(RAW DATA)
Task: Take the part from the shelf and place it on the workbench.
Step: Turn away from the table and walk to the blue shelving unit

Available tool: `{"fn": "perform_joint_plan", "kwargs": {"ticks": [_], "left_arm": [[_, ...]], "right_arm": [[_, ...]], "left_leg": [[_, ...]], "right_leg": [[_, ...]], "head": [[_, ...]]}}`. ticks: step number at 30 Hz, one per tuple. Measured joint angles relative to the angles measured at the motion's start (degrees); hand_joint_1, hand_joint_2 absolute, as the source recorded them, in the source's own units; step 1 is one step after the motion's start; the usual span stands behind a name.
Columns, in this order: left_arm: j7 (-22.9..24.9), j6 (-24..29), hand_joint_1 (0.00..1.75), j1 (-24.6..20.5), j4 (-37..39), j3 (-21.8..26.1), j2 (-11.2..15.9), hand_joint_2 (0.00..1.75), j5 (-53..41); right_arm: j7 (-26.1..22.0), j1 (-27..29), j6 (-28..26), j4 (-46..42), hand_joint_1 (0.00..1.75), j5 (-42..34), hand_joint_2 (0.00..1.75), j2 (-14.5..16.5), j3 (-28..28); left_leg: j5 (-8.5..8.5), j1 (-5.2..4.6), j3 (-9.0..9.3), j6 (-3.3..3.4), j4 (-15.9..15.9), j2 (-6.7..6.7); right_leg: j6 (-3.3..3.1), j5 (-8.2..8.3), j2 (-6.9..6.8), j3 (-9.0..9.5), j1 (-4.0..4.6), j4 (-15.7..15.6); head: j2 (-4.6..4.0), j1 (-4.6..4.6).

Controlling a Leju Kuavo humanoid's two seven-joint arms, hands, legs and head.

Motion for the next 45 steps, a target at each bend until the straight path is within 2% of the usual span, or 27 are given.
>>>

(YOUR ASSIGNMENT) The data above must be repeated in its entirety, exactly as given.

(REPLY TO THE EXERCISE)
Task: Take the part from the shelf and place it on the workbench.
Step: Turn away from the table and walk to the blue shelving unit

Available tool: `{"fn": "perform_joint_plan", "kwargs": {"ticks": [_], "left_arm": [[_, ...]], "right_arm": [[_, ...]], "left_leg": [[_, ...]], "right_leg": [[_, ...]], "head": [[_, ...]]}}`. ticks: step number at 30 Hz, one per tuple. Measured joint angles relative to the angles measured at the motion's start (degrees); hand_joint_1, hand_joint_2 absolute, as the source recorded them, in the source's own units; step 1 is one step after the motion's start; the usual span stands behind a name.
Columns, in this order: left_arm: j7 (-22.9..24.9), j6 (-24..29), hand_joint_1 (0.00..1.75), j1 (-24.6..20.5), j4 (-37..39), j3 (-21.8..26.1), j2 (-11.2..15.9), hand_joint_2 (0.00..1.75), j5 (-53..41); right_arm: j7 (-26.1..22.0), j1 (-27..29), j6 (-28..26), j4 (-46..42), hand_joint_1 (0.00..1.75), j5 (-42..34), hand_joint_2 (0.00..1.75), j2 (-14.5..16.5), j3 (-28..28); left_leg: j5 (-8.5..8.5), j1 (-5.2..4.6), j3 (-9.0..9.3), j6 (-3.3..3.4), j4 (-15.9..15.9), j2 (-6.7..6.7); right_leg: j6 (-3.3..3.1), j5 (-8.2..8.3), j2 (-6.9..6.8), j3 (-9.0..9.5), j1 (-4.0..4.6), j4 (-15.7..15.6); head: j2 (-4.6..4.0), j1 (-4.6..4.6).

Controlling a Leju Kuavo humanoid's two seven-joint arms, hands, legs and head.

Motion for the next 45 steps, a target at each bend until the straight path is within 2% of the usual span, or 27 are given.
>>>

Apart from this answer, nothing more is required.